Tujuan pengajaran adalah mengarah pada peningkatan kemampuan baik kognitif, afektif, maupun psikomotor. Kegiatan belajar mengajar tidak lagi sekedar menyampaikan dan menerima informasi, tetapi mengolah informasi sebagai masukan pada usaha peningkatan kemampuan. Hal ini sejalan dengan pendapat Gagne dalam Sukartiningsh (2005:13) yang mengemukakan bahwa ada tiga macam hasil belajar, tiga diantaranya bersifat kognitif, satu bersifat afektif dan satu bersifat psikomotorik.
Pengertian hasil belajar juga dikemukakan oleh Sunarto (2006:6) hasil belajar merupakan hasil yang diperoleh atau dicapai oleh siswa pada bidang studi tertentu dengan menggunakan tes atau evaluasi sebagai alat pengukur keterampilan.

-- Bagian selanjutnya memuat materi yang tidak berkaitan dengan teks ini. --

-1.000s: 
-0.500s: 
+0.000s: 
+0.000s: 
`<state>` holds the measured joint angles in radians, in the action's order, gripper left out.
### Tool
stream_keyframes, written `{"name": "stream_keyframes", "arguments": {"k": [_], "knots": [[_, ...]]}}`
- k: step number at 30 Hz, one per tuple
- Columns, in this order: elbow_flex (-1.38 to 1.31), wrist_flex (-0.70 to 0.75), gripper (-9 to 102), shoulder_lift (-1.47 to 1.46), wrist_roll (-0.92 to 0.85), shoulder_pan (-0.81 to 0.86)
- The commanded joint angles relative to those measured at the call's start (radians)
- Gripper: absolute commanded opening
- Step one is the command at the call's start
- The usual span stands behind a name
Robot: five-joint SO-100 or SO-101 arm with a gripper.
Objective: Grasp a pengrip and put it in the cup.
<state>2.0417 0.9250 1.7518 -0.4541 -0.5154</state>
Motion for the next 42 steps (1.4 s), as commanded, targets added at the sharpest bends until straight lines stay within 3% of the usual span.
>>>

2.2.6 Hakikat Pembelajaran PPKn di Sekolah
Keseluran proses pengajaran pada hakikatnya guru memiliki tanggung jawab peran yang luas sebagai tenaga pengajar, fasilitator, evaluator dan konselor. Maka guru bertaggung jawab membantu dan membimbing siswa untuk mencapai tujuan pengajaran dan tingkat perkembangan secara optimal. Oleh sebab itu guru diharapkan mampu menciptakan situasi kegiatan proses pengajaran secara efektif, efisien dan relevan. Dengan demikian dapat diharapkan akan mencapai hasil belajar yang optimal. Untuk mencapai tujuan tersebut maka setiap kesulitan yang terlahir dalam belajar seyogyanya dengan segera wajib diidentifikasi dan harus segera dilakukan perbaikan. Hal ini berarti bahwa setiap guru dituntut kemampuanya untuk memahami dan menguasai pengelolaan kelas dalam melaksanakan pengajaran dan pembelajaran.
Pendidikan kewarganegaraan adalah program pendidikan berdasarkan Nilai-nilai pancasila sebagai wahana untuk mengembangkan dan melestarikan nilai luhur dan Moral yang berakar pada budaya bangsa Indonesia yang diharapkan menjadi jati diri yang diwujudkan dalam bentuk prilaku dalam kehidupan sehari-hari, baik Mahasiswa, baik sebagai individu, sebagai calon guru/pendidik, anggota masyarakat dan makhluk ciptaan Tuhan Yang Maha Esa. Mata pelajaran PPKn memfokuskan pada pembentukkan diri yang beragam dari segi agama, sosio kultural, bahasa, usia, dan suku bangsa untuk menjadi warga Negara Indonesia yang cerdas, terampil, dan berkarakter yang dilandasi oleh Pancasila dan UUD1945.
2.3 Kerangka Pemikiran
Berdasarkan kajian teori dan beberapa buku refereni dapat disusun suatu kerangka agar lebih jelas dan lebih memahami maksud penelitian ini. Alur kerangka pemikiran yang penulis kembangkan dalam penelitian ini dapat dilihat pada gambar di bawah ini:


2.4 Hipotesis Penelitian
Hipotesis dapat diartikan sebagai suatu jawaban yang bersifat sementara terhadap permasalahan penelitian, sampai terbukti malalui data yang terkumpul. Hipotesis penelitian ini, yaitu: “Berdasarkan tinjauan pustaka, maka hipotesis tindakan dalam penelitian ini adalah melalui Penerapan Pendekatan Somatic Auditori Visual Intelektual (SAVI), dapat meningkatkan hasil belajar PPKn iswa Kelas VIII SMP Negeri 3 Dondo Kec. Dondo”.